South Coast playoff appeal had too much to overcome
Steve Fryer column: Notes about the CIF State football championship games, and the AD changes at JSerra and Orange Lutheran.
Taking a look around Orange County high school sports:
• The South Coast League's appeal of its continued placement in the Pac-5 Division for football playoffs was rejected for two reasons: geography, as there is no comparable league in the area that fits into the Pac-5's high level of quality and there is no league in which the South Coast would be a competitive fit; and the South Coast's small number — three — of guaranteed playoff entries. If that new eight-team Inland Empire League, with its four guaranteed playoff entries, replaced the South Coast in the Pac-5, there would be no at-large berth available for a fourth-place team in the Trinity League. That No. 4 Trinity team often is going to be a team in the Pac-5 top 10 in the coaches' poll, and usually that No. 4 Trinity team is as good as or better than the Nos. 2 or 3 teams in the Moore or Sunset leagues.
• Don't expect the CIF State Football Championship Bowl Games to be at The Home Depot Center in December. The Carson site and the Coliseum are the only Southern California venues to submit bids for this year's games. But the most acceptable bid likely will come from Bakersfield College, Cal Poly San Luis Obispo, San Jose State, Stanford or UC Davis.

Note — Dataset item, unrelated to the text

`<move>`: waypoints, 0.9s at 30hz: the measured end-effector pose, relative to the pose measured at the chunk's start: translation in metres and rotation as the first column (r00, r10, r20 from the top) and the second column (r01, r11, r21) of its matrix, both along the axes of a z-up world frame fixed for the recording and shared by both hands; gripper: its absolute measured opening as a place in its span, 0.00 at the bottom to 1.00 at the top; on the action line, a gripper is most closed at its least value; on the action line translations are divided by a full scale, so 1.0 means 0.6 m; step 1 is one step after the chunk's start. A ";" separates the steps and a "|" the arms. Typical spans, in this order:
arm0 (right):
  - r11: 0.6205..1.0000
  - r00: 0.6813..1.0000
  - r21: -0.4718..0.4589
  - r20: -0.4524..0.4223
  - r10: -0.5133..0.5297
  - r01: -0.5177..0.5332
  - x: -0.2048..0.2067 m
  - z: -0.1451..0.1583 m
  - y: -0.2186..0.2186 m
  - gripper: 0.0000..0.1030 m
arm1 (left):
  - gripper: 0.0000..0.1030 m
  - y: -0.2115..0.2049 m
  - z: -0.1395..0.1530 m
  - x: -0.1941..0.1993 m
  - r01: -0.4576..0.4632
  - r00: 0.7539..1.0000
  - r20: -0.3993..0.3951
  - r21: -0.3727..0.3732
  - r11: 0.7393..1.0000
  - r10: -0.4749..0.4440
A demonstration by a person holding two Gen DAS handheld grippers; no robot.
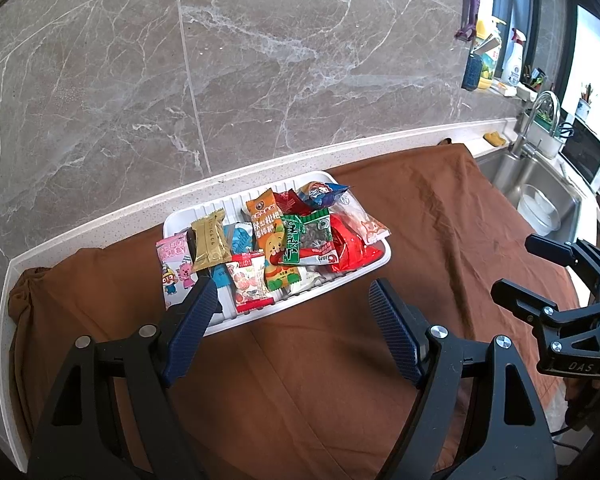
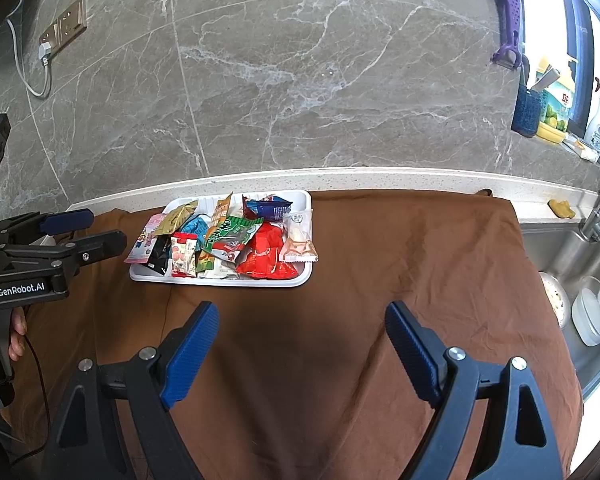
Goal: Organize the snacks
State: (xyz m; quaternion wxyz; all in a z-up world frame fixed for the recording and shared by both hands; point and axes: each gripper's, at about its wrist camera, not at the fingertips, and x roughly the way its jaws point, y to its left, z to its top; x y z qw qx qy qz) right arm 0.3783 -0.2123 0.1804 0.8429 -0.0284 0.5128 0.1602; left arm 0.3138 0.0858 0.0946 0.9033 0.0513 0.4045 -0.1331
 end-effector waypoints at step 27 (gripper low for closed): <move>1.000 1.000 -0.003 -0.002 0.003 -0.003 0.000 -0.001 0.001 0.85 | 0.75 0.002 -0.005 0.000 0.003 1.000 -0.001 0.001 1.000 -0.003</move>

• CIF State attorney Diane Marshall-Freeman informed the CIF-Southern Section office of the precarious legal position the proposal to split private/parochial and public schools into separate playoff divisions would take, and that should convince CIF-SS Council voters that the proposal is unworkable. The proposal, in principle, has merit. But the Century League administrators who created it didn't take into account the awful timing of bringing it forward in the midst of the CIF-SS's scheduled playoff groupings reworking period, and they didn't see counsel to determine if the proposal could withstand legal scrutiny.
• JSerra principal Tom Waszak won't say why Pete Manarino is no longer the school's athletic director. It seems unusual that Manarino's departure has occurred two-thirds of the way through his second year as JSerra's athletic director. JSerra football coach Jim Hartigan is the interim AD. (Click here to read story)
• Conspiracy nuts might think the upcoming departure of Orange Lutheran athletic director T.J. Ragan is connected to the wrath Lutheran incurred after a half-dozen football players transferred to the school almost simultaneously. But all Ragan is doing is taking a strength and conditioning job, his passion, at the conclusion of this school year at Valor Christian in Highland Rancho, Colo., where friend Rod Sherman is the athletic director. Lutheran principal Gregg Pinick said Lancers football coach Jim Kunau will not resume the AD duties he held for a while, as running Lutheran's football program is enough responsibility.
• Memorial services for Kathy Lappin, the grand dame of Loara athletics, drew 250 on Friday. She was the mother of Loara baseball coach Dave Lappin and Loara football coach Dean Lappin, grandmother of former county athlete of the year Lauren Lappin and former Loara quarterback Archie Lappin, and a friend and supporter of Saxons athletics for decades.
• Mike Rangel does a great job creating and managing all-star basketball events, but he might want to review having eighth-grade all-star games, for boys and girls, as part of the event as they were for the Roundball Extravaganza this past weekend. That might have been too much. Listing the high school destinations of the eighth-graders, as part of pregame publicity, was too much.
• Rangel's next project is the Orange County All-Star Games, April 26 at Ocean View High. Rangel, who runs the PlyoCity training program that is used by top pro athletes and many of the county's better high school teams, joined forces a couple of years ago with the Costa Mesa Kiwanis Club that ran the charity event for decades. The event was running out of gas when Rangel entered the scene and jump-started it, and his decision of creating boys and girls small-schools all-star games as part of the event was a great idea.
• Although they are not allowed to, promoters of the Collision Scholastic Hoops Jam, an all-star basketball event Saturday at Ocean View, are still referring to the teams as City and Southern Section teams. Look for that practice to end by tipoff.
• JSerra's baseball players were happy about beating Mater Dei for the first time Friday when the Lions got a 2-0 victory as pitchers Grahamm Wiest and Roarke Anderson combined on a two-hitter. Just as pleased must have been JSerra coach Brett Kay, who was an All-County catcher at Mater Dei. Last year, JSerra's first varsity baseball season, the Lions were swept in three games against Mater Dei.